Possilpark
- Full name: Possilpark Football Club
- Founded: 1876
- Dissolved: 1884
- Ground: Saracen Park
- Hon. President: R. Fulton Esq.
- President: Mr J. Oliver
| Home colours |

= Possilpark F.C. =

Former association football club in Scotland

Possilpark Football Club was a 19th-century football club from the Possilpark area of Glasgow in Scotland. The club no longer exists and has been replaced by Glasgow Perthshire F.C., which plays in the West of Scotland Football League.

==History==

The club was founded in 1876, under the name Possil Park; the media used the names Possil Park and Possilpark almost interchangeably, and from 1880 to 1884 the club gave its name as Possilpark.

The club entered the Scottish Cup almost as soon as it was founded, in 1876–77, losing 2–1 at home to Blythswood in the first round, T. Brown scoring the club's goal. The club's second match in the competition, the following season, was a 13–0 defeat to Rangers, which still remains the 'Gers' (joint) biggest margin of victory in a competitive match.

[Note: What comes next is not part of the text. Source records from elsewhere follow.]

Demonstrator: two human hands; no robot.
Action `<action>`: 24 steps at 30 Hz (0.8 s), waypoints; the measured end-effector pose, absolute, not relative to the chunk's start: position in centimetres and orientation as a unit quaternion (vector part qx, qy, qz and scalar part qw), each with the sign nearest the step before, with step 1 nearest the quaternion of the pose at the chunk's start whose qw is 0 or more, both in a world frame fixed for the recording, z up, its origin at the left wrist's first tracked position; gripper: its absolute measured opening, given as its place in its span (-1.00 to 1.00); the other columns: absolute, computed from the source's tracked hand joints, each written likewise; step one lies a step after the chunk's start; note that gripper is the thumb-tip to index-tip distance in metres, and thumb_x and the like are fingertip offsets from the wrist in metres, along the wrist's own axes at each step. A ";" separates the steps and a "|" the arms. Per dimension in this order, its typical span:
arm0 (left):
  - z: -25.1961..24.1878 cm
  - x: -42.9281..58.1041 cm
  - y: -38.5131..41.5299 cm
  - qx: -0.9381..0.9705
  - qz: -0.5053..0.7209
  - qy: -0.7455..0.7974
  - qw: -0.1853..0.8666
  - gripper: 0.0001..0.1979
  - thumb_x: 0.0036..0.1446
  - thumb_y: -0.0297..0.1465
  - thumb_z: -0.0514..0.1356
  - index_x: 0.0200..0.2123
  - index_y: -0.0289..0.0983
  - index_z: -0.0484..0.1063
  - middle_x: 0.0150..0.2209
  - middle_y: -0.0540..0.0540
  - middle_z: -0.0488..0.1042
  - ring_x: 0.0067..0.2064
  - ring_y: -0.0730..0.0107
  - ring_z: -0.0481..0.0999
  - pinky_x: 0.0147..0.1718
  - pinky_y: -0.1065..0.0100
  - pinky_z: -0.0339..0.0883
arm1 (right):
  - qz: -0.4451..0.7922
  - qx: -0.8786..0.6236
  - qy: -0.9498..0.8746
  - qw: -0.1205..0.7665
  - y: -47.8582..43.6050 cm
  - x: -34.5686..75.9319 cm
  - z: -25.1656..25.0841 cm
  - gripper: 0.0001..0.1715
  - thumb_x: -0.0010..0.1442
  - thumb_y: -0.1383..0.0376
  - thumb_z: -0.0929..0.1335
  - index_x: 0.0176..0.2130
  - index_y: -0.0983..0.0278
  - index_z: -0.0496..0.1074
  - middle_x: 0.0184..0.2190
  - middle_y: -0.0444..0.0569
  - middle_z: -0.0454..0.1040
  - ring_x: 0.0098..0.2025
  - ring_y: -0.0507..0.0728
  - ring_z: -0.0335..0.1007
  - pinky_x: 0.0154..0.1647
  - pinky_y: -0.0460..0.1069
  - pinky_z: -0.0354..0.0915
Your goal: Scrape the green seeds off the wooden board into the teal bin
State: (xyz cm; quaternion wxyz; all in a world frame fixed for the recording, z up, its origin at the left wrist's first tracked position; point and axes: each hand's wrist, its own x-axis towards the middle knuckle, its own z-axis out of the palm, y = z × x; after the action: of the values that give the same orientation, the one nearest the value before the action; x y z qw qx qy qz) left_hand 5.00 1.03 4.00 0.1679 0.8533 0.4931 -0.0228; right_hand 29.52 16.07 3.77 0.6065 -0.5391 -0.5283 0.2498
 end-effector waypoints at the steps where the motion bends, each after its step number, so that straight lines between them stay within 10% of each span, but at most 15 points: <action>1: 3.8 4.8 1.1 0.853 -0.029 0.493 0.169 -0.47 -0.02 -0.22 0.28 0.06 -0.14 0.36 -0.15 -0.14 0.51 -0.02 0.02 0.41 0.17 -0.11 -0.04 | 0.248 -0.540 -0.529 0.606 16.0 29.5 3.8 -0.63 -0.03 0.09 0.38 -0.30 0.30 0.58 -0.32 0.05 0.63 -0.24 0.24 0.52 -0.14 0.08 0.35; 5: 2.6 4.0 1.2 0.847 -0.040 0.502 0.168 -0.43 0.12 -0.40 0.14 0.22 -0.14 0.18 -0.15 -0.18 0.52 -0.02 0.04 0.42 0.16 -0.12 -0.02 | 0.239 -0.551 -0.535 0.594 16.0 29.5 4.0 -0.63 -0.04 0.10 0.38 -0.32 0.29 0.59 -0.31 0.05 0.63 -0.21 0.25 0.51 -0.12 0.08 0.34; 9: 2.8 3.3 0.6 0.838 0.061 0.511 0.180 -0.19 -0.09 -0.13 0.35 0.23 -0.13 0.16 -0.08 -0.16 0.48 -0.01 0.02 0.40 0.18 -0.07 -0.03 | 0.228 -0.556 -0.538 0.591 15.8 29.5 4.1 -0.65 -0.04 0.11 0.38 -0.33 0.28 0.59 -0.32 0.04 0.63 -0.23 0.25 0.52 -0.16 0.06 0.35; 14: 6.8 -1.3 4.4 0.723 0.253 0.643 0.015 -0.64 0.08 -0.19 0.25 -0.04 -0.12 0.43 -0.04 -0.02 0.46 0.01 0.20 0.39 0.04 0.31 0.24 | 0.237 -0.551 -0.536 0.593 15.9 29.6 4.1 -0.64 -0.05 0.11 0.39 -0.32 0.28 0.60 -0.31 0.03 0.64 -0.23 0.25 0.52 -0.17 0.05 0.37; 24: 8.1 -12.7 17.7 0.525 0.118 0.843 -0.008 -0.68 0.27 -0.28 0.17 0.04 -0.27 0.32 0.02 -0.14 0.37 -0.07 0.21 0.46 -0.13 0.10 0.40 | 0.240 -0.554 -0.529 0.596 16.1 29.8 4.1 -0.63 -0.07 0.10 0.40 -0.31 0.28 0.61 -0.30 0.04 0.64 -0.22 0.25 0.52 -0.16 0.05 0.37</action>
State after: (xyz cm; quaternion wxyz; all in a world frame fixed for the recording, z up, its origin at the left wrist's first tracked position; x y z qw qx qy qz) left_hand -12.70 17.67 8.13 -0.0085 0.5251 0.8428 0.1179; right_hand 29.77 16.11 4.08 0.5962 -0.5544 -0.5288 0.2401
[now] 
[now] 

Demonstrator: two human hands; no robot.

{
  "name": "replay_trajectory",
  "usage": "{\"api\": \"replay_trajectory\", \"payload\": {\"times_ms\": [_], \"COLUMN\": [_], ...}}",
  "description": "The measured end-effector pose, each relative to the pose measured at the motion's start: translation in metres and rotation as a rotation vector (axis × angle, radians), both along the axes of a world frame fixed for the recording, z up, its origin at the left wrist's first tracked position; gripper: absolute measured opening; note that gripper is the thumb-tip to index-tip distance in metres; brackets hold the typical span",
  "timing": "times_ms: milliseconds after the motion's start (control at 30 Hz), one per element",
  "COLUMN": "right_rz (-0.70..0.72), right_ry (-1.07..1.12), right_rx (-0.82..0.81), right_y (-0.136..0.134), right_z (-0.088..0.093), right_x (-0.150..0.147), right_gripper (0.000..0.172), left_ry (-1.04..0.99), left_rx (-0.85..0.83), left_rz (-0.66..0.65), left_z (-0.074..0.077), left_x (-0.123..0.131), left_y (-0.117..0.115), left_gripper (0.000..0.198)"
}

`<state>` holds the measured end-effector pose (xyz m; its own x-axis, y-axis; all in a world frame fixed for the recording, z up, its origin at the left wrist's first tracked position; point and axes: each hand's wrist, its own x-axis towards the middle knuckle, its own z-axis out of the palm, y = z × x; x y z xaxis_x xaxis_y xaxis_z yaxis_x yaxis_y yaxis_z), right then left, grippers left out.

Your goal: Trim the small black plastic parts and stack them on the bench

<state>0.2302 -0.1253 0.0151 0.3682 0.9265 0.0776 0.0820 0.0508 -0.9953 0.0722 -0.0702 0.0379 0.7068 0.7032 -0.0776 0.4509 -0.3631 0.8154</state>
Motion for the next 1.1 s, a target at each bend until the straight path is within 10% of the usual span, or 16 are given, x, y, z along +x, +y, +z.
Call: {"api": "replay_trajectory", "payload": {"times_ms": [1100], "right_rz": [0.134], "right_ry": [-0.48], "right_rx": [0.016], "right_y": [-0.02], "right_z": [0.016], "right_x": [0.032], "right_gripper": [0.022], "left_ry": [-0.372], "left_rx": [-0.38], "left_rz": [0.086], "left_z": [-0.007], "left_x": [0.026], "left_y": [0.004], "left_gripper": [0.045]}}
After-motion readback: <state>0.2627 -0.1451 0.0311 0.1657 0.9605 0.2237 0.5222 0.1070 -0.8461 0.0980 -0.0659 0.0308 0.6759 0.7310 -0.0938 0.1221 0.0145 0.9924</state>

In its 9 entries in the Cup, the club only won 3 ties; 2 of them coming in 1879–80, which (thanks to a bye) put the club in the fourth round, made up of 22 clubs. However the club then suffered another heavy defeat, by a score given as 12–0 or 13–0, to eventual finalists Thornliebank.

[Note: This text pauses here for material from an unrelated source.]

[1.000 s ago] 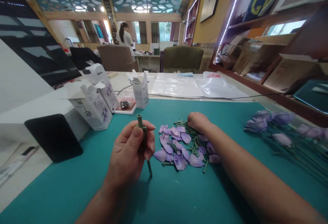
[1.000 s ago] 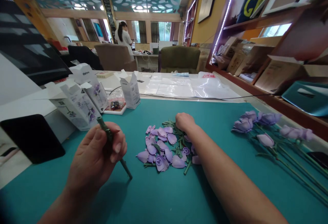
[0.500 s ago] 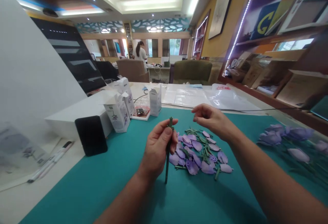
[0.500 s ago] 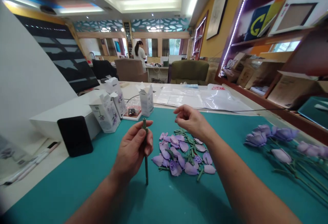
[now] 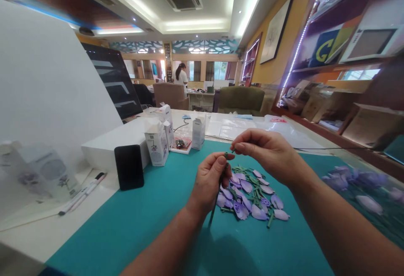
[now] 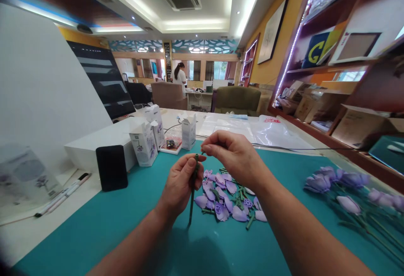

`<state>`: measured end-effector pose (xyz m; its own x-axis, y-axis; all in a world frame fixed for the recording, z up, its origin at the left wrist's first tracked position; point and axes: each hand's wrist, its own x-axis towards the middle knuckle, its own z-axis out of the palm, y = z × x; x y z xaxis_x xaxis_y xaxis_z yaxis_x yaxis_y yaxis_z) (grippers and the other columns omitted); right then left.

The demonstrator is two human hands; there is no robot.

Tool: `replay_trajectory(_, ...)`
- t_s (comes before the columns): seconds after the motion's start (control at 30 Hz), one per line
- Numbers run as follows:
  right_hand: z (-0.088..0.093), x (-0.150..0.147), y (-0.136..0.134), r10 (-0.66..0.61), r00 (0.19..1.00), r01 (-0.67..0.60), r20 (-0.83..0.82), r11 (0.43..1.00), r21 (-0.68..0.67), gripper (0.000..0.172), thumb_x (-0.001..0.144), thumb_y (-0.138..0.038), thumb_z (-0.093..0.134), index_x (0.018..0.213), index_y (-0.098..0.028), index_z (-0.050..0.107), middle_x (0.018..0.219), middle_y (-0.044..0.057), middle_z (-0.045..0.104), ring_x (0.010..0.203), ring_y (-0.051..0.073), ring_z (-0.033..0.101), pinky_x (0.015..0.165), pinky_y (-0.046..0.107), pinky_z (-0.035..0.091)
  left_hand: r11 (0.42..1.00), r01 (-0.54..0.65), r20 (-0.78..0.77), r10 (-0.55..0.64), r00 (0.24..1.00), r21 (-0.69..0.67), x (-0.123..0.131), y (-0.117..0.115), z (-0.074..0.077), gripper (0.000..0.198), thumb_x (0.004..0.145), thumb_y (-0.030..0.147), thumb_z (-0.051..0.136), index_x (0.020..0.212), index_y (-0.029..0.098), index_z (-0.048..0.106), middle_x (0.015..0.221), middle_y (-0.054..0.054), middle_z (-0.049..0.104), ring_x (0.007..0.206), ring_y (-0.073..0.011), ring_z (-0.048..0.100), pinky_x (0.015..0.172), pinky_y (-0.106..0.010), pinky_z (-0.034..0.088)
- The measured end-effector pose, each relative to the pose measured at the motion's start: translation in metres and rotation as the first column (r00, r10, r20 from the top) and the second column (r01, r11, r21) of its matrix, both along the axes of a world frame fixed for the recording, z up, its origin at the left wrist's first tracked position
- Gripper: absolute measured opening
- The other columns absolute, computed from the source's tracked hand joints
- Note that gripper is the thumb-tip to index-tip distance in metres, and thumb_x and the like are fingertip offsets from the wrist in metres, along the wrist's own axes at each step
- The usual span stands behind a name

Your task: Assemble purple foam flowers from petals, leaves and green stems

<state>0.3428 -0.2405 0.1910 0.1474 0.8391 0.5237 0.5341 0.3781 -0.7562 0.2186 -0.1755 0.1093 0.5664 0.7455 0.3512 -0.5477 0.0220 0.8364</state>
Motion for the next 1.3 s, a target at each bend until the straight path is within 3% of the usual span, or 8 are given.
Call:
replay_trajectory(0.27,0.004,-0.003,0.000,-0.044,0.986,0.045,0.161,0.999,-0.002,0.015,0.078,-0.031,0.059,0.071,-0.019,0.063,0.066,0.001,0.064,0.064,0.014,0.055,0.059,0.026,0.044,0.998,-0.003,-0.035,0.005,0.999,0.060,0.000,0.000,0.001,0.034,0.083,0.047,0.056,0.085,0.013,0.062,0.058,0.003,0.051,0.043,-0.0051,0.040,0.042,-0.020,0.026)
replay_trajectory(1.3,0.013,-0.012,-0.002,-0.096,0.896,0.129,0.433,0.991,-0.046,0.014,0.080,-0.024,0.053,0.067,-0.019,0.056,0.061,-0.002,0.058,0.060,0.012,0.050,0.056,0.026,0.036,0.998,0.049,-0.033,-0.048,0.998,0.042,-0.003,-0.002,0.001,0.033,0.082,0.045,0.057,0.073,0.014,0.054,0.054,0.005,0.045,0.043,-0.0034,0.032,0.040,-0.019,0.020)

The club was boosted before the 1883–84 season by amalgamating with Luton, bringing the club up to a still-small membership of 50.

The club's last (and biggest) Cup win came in its last entry in 1884–85, with a 7–0 win over Cyrus of north-east Glasgow. Possilpark lost in the next round at home "before a considerable following of both clubs" to Battlefield, 3–0, with two Battlefield claims not being allowed.

The Cup defeat was the club's last reported fixture. Although the club had been not insubstantial, by 1883 it had been eclipsed in its neighbourhood by Cowlairs and Northern. Saracen Park was put up for sale or rent in November 1884, suggesting the club could no longer pay its rent, and the Carrick side, which had existed at a junior level for a decade, took the ground over from 1885 onwards. The coup de grâce for Possilpark came when the Scottish Football Association struck the club from the register for non-payment of subscriptions before the 1885–86 season.

==Colours==

The club wore the following colours:

Colours
| Years | Jersey colour | Shorts |
|---|---|---|
| 1877–78 | Black, red and white hoops |  |
| 1878–80 | Navy with white Maltese cross |  |
| 1880–81 | Navy with white Maltese cross | Navy |
| 1881–82 | Navy | Navy |
| 1882–84 | Royal blue |  |
| 1884–85 | Black & white hoops | Navy |

==Ground==

The club played at Saracen Park, behind the Saracen Foundry, in Possilpark, north Glasgow. The pitch was 120 yards x 78 yards, and the ground had a clubhouse and 36 ft tall flagpole. The ground is close to the current Saracen Park, opened in 1937.